In her most recent column, St. Joseph Sr. Christine Schenk asks what could better testify to the power of an unpredictable God than to raise up a long-awaited Messiah of the least powerful of humans – a child born of a single mother?
Mary as a single mother. Beautiful choice by a loving God. True echoes through the ages. Excellent article as usual from St. Joseph Sr. Christine Schenk. What did God do to have Jesus the son of a single mother?
But in the end, at the foot of the cross, only his mother Mary can look up to him and whisper to herself, and it’s true: “This is my body, this is my blood.”
No single mothers among the patriarchy.
Port Coquitlam, British Columbia
In response to St. Joseph Sr. Christine Schenk’s article, I noticed that there are difficulties with historical facts.
The original documents surrounding the birth indicate that Jesus was born to Mary of Nazareth, wife of Joseph. She was not a single mother.
Why would anyone want to challenge the patriarchs when the Scriptures meticulously support the patriarchy of Jesus in the genealogical records of Matthew and Luke?
Jesus indeed had an unconventional birth (as Amy Jill Levine notes) because he was conceived by the Holy Spirit. This is unconventional and indicates that with God nothing is impossible.

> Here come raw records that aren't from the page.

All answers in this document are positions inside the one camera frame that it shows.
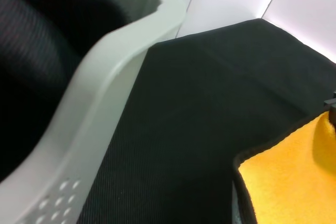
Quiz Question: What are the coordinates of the yellow and grey towel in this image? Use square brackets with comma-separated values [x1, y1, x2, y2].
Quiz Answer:
[232, 110, 336, 224]

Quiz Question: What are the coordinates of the black cloth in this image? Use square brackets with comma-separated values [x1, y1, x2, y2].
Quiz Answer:
[0, 0, 162, 183]

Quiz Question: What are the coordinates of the grey perforated storage basket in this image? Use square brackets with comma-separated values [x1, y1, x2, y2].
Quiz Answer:
[0, 0, 188, 224]

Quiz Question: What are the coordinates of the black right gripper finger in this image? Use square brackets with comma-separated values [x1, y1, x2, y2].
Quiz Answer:
[324, 91, 336, 125]

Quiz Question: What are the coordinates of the black tablecloth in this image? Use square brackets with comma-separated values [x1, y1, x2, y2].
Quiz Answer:
[76, 18, 336, 224]

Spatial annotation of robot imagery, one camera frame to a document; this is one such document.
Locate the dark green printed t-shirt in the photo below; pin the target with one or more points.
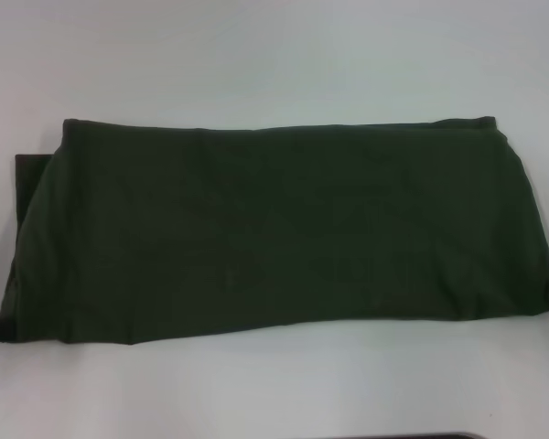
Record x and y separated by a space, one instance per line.
274 228

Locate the dark grey robot base edge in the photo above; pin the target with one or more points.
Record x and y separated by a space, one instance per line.
448 435

Nothing in the texts remotely suggests that his birth restructures a perception of the family. In fact, the holy family really inspires families: that God is with us all: father, mother and child.
May God bless all families and save us from the revisionists.
Lake Spring, Michigan
St. Joseph Sr. Christine Schenk’s article contains a commonly accepted fundamental error. Mary was legally married to Joseph at the time of the Annunciation. However, they had not yet started living together as a man and a woman (consumption). This is clear even in the quote from the article in the book by the Sulpician P. Raymond Brown, The Birth of the Messiah: âIn the eyes of men, her pregnancy was a scandal since she had not lived with her husband.

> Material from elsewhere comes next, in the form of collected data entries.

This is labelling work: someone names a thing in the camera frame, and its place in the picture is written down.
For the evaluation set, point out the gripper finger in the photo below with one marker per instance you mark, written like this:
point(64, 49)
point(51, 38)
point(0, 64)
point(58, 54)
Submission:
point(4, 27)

There is strong evidence that Mary had already taken a vow of perpetual virginity, hence her perplexity at the angel Gabriel’s announcement about her future motherhood.
Crucially, although some wish it were otherwise, Jesus was not born to a âsingle motherâ. God did not want and did not act in violation of his own laws regarding marriage; many Bible studies confirm this.
St. Joseph Sr. Christine Schenk’s article was fantastic. I had never thought about it as many times as I listened to the “begetters”.
I often reflect on the fact that Jesus would not have come to us as part of the plan of redemption without this blessed woman. I guess if we as women think we have the little end of the stick, we just have to look at our Mother Mary. Like most women, she did her job quietly and quietly from the stable to the cross.
Charlotte, North Carolina
Years ago I wanted to make a nicer Jesse tree for our family and ordered ornaments from a small business. But, I wanted more women represented on the tree for my sons, but especially so that my daughter felt represented. So I asked the owner to develop new adornments for Rahab, Miriam, Deborah, Ruth and Sarah. The owner still has them on his site.
I have never been able to find suitable adornments for Tamar or Bathsheba.
My daughter never gave much thought to the Jesse Tree, which I still use, but I think it was the right thing to do.